Fungsi negara bukan sekadar regulator dan fasilitator, melainkan melayani kebutuhan dasar masyarakat secara optimal. Negara harus memastikan bantuan sosial kepada masyarakat tepat sasaran, yakni melakukan pengawasan dari proses produksi, distribusi, dan konsumsi.
Penerapan kapitalisme menihilkan peran tersebut. Negara membantu rakyat ala kadarnya, menangani pandemi semaunya dan mengurus kebutuhan rakyat sekehendak hatinya.
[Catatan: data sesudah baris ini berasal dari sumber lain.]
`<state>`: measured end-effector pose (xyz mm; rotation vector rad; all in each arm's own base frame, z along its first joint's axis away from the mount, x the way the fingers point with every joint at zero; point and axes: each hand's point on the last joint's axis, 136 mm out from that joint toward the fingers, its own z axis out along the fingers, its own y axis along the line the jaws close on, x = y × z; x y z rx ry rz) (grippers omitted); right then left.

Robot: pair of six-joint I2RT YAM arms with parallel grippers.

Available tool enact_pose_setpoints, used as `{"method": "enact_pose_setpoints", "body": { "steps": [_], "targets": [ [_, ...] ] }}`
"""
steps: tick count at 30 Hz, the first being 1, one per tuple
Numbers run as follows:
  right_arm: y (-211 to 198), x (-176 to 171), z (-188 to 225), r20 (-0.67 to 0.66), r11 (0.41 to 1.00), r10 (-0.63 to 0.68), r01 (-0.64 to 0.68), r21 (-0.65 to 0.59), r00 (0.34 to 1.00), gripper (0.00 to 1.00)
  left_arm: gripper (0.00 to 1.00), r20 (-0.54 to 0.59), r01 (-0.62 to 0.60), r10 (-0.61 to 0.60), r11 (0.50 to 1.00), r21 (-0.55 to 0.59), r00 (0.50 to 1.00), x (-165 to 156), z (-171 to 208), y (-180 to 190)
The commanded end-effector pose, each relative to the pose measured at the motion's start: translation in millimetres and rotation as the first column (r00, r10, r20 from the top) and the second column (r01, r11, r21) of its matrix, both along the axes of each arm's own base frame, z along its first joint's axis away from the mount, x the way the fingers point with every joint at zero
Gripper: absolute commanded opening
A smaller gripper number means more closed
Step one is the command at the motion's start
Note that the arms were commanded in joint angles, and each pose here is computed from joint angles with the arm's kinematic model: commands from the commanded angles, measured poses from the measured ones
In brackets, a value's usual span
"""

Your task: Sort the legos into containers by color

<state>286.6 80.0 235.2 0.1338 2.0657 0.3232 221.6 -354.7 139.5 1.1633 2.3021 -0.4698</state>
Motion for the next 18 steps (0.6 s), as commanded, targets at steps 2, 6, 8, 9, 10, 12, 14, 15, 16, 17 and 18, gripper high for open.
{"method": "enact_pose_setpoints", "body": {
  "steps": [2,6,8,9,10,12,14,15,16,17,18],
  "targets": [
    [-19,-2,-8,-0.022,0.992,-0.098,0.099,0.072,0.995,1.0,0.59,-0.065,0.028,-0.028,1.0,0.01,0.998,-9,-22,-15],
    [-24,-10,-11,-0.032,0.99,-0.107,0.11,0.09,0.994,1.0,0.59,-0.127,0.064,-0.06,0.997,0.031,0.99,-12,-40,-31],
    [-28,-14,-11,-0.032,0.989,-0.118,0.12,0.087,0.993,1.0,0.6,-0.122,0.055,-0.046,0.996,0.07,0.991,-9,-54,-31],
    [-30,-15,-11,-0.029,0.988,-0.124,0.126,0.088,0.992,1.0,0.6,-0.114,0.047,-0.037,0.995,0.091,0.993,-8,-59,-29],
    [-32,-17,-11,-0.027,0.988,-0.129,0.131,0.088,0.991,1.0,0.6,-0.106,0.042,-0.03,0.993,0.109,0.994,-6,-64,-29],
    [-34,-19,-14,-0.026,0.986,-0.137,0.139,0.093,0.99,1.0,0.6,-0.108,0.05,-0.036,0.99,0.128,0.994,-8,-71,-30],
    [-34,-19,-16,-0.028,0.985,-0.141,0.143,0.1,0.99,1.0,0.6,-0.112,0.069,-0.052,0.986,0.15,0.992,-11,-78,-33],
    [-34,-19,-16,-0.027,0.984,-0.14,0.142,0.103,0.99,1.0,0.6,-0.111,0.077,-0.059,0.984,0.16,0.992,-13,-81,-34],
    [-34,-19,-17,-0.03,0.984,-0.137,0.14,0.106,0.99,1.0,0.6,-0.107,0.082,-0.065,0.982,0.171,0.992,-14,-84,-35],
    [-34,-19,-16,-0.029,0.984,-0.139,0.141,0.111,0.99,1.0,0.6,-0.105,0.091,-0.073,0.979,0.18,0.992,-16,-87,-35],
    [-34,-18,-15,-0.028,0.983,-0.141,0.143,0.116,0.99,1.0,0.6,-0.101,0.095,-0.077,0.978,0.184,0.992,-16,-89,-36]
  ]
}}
Bagaimana rakyat bisa terurus dan sejahtera dengan model kepemimpinan semacam ini?
Oleh karenanya, mengatasi permasalahan tidak cukup dengan solusi parsial atau tambal sulam. Akar masalah hari ini adalah penerapan kapitalisme demokrasi. Mau dimodel dengan strategi dan kebijakan apa pun, jika paradigma kepemimpinan dan pengurusan urusan rakyat tetap berkiblat pada kapitalisme, posisi rakyat akan selalu dikesampingkan. Kesehatan, kesejahteraan, pengangguran, kemiskinan, dan segudang problem sosial lainnya akan terus membayangi negeri ini selama kapitalisme berdiri.
Islam bukanlah sekadar agama yang mengatur peribadatan manusia kepada Tuhannya. Melainkan, Islam adalah ideologi yang memiliki seperangkat aturan terperinci bagi manusia, baik dari hal terkecil hingga hal terbesar yaitu pengaturan negara. Tujuan politik dan mengangkat pemimpin dalam Islam adalah untuk menjaga kemurnian agama dan mengatur dunia untuk kemaslahatan umat. Pemimpin amanah dan yang bersungguh-sungguh mengemban amanahnya tidak akan ada kecuali dilandasi rasa takut dan taat kepada Sang Pencipta.
Dengan demikian, kesejahteraan hakiki yang diimpikan seluruh manusia tidak akan terwujud dalam sistem demokrasi kapitalisme. Namun, semua itu hanya akan terwujud dalam sistem pemerintahan Islam yang dipimpin oleh seorang khalifah yang bertakwa kepada Allah SWT. Dengan diterapkannya sistem Islam yang "rahmatan lil alamin", keberkahan akan turun dari langit dan bumi bagi seluruh umat manusia. Wallahu a'lam bishshawab.